Korean families head to bittersweet reunions

Meeting between war-divided families, who haven’t seen each other for over 60 years, was agreed after tortuous talks.

A group of 82 elderly, frail South Koreans, two of them in ambulances, have started a journey to the North Korean border to attend the first family reunion in more than three years for familes divided by the Korean war.

Ten coaches, with half a dozen police vehicles as escorts, left the eastern port city of Sokcho at 8:30am local time on Thursday (23:30 GMT Wednesday) for the heavily-militarised border 50kms away.

The departure was delayed as two female members of the group needed medical attention, and ended up being put in ambulances for the journey.

“Twenty-six of the group are over 90 years old, so we have to be very careful. It’s more challenging than any other time,” Yoo Jung-Kaeun, president of the South Korean Red Cross, told Al Jazeera.

“This is why there are so many more accompanying family members,” she added.

She was referring to 58 family members who have joined the journey, emotionally and physically supporting the elderly travellers, of whom more than a dozen are in wheelchairs.

After crossing the world’s last major Cold War frontier, there will be another 30km drive to a resort on Mount Kumgang – the venue for the reunion with 180 North Korean relatives they have not seen for more than 60 years.

“I think when I see her face, I won’t believe it’s real,” Kim Dong-Bin, 81, said of the elder sister he left decades ago in the North’s capital, Pyongyang.

“I wonder if I will be able to recognise her immediately? It’s been so long,” Kim said.

Pyongyang concessions

All of the South Koreans carried bags filled with gifts, ranging from basic medicines, to framed family photos and packets of instant noodles. Some brought bags of fresh fruit that they planned to offer in a joint prayer ceremony with their reunited siblings to their late parents.
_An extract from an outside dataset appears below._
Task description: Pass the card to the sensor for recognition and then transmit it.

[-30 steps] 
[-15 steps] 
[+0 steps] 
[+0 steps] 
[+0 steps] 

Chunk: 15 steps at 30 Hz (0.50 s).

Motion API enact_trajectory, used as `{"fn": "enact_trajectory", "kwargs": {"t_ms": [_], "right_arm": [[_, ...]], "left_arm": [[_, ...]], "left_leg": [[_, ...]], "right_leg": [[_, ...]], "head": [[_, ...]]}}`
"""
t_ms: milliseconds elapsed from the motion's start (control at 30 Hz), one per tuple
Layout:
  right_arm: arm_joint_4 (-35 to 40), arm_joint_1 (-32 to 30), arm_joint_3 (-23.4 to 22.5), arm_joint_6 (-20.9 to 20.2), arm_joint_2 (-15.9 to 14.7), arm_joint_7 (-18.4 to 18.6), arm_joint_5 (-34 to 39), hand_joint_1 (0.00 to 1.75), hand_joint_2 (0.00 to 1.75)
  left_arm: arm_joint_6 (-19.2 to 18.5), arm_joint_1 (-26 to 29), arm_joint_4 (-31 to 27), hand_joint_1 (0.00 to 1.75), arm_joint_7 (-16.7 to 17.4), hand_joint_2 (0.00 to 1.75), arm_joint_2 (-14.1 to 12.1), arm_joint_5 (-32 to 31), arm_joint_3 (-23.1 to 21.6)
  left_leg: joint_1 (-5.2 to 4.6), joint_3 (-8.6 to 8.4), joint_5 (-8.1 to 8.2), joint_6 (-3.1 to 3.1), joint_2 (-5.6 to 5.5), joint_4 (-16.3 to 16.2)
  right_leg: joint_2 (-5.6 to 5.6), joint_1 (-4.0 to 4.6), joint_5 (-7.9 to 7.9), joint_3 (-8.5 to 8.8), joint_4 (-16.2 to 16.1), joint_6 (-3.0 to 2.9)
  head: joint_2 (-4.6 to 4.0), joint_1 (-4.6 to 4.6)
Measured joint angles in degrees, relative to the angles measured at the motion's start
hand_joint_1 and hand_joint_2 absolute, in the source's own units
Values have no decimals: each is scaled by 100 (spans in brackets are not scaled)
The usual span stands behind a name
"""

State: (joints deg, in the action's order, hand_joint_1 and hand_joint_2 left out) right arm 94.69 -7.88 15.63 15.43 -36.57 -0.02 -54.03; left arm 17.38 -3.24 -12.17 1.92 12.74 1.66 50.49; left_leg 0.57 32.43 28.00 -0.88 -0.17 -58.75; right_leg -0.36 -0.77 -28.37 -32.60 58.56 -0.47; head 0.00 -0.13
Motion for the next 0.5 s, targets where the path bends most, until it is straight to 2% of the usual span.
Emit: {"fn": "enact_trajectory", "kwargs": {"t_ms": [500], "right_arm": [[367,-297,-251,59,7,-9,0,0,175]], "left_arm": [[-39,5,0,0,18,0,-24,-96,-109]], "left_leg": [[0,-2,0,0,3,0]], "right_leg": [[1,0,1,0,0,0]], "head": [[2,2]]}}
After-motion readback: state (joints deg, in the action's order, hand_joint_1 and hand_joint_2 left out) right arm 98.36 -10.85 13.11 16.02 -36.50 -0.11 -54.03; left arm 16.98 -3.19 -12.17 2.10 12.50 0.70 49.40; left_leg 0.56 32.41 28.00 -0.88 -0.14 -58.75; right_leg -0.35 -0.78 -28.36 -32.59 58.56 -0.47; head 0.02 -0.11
“The gifts I’m bringing to my sister should be good. Something you can’t see much in North Korea so I hope she will be happy,” said Kim Se-Rin, 85.

“I’ve also included some US dollars for her and my younger brother,” Kim said.

The reunion is the result of tortuous, high-level negotiations between Pyongyang and Seoul, which nearly broke down over the North’s objections to overlapping joint military exercises between South Korea and the United States.

“The fact that its all going ahead despite that represents some sort of concession by Pyongyang, but also represents something deeply-felt for the dozens of elderly people, preparing to meet their loved ones,”  Al Jazeera’s Harry Fawcett, reporting from Sokcho, said. 

The majority of Koreans separated by the war died without meeting again.